At least on the surface.

Hours earlier, I delivered the closing keynote at a business conference and now, with a drink in hand, I was sitting at a bar with the founder who finally had time to take a breath after months of hard work.

We talked about the future: plans for a bigger and better event next year, revenue goals for our businesses, and the hiring spree he was on to grow his team 3x within 4 months.

He was meticulously detailed and knew exactly what was going to happen and when. Business goals on point

After about an hour, I was curious and changed the topic:

“What about outside of business? Any big goals with the family this year?”, I asked.

After a quick sip from his 3rd old-fashioned, he said, “Oh, you know. Just making sure we’re all happy and healthy.”

I nodded my head and raised my glass.

Clink.

We continued to chat about random things throughout the rest of the night, and close to midnight we said our goodbyes. He had a debrief with his team the next morning, and I had a flight to catch.

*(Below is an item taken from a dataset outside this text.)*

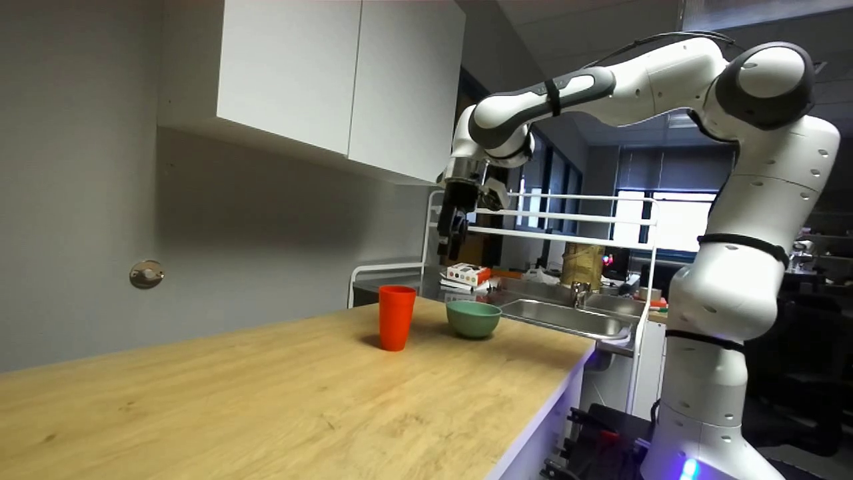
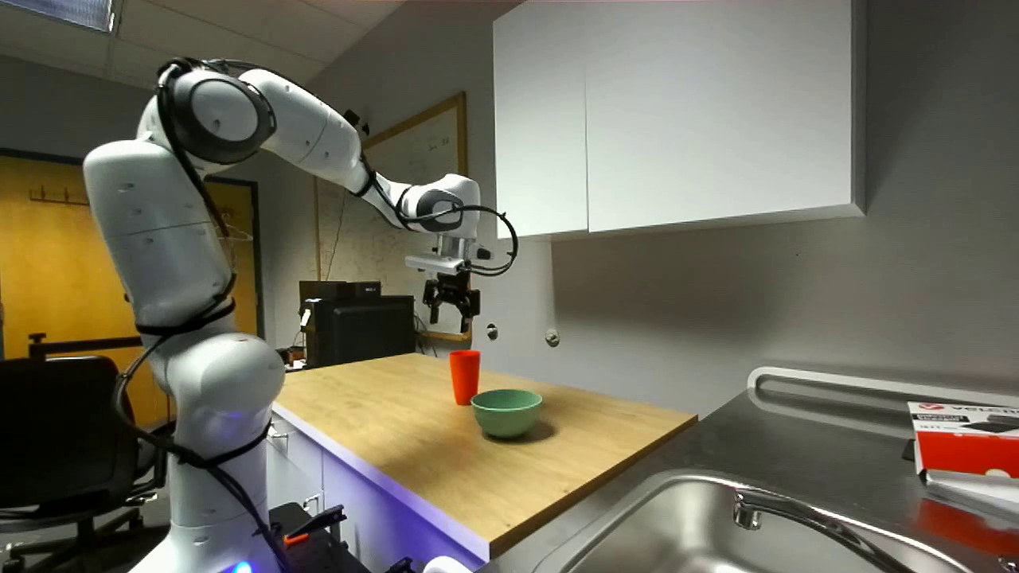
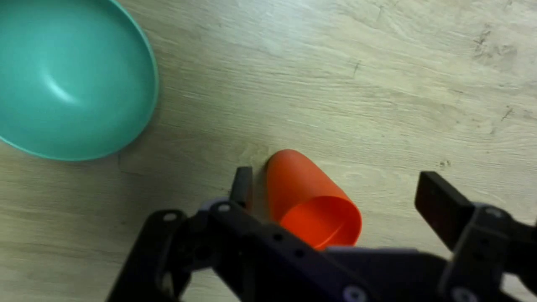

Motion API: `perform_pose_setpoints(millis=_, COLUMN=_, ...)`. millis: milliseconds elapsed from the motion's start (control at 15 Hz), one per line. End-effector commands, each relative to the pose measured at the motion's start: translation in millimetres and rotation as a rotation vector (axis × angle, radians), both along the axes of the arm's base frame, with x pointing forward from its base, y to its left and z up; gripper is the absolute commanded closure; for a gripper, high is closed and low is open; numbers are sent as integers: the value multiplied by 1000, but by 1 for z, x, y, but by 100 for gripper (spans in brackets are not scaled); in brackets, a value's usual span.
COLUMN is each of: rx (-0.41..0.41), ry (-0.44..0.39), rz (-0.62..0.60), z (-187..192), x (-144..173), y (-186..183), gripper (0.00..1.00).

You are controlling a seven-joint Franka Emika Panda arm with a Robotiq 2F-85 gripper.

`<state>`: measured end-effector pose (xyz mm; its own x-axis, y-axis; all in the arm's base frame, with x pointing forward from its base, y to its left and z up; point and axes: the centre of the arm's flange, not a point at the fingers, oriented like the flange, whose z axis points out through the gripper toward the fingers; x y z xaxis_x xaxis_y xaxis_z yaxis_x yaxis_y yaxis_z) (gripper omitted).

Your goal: Empty the contents in the cup into the bowl

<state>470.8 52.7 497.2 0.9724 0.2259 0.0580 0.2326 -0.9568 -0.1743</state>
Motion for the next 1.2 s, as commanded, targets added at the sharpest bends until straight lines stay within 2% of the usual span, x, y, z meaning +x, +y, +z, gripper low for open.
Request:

While getting ready for bed, I couldn’t help but think about his answer to my question from earlier and how ironic it actually was. 

Underneath the surface, I knew he wasn’t the healthiest of people. He slept poorly and ate worse. At home, things weren’t much better either. People close to his family knew that he and his wife were not doing well, and any relationship with his son was usually just what he could fit into his busy schedule. 

Unfortunately, this is not an uncommon story in the world of entrepreneurship. We’re so focused on our businesses and their goals, that other parts of our lives take the backseat. 

We can become so specific with our business goals, yet when we’re asked about our personal life, it’s just a generically broad answer that’s more akin to “I’ll eventually get around to it, someday.”

That’s not how it should be.

Since 2011, ever since I caught myself falling into the same trap, I made sure to never let the business become the center of everything in my life again. 

Rather, the business is one important part of a much larger whole. Each part is equally important, and each part deserving of time and attention to real, specific, and measurable goals. 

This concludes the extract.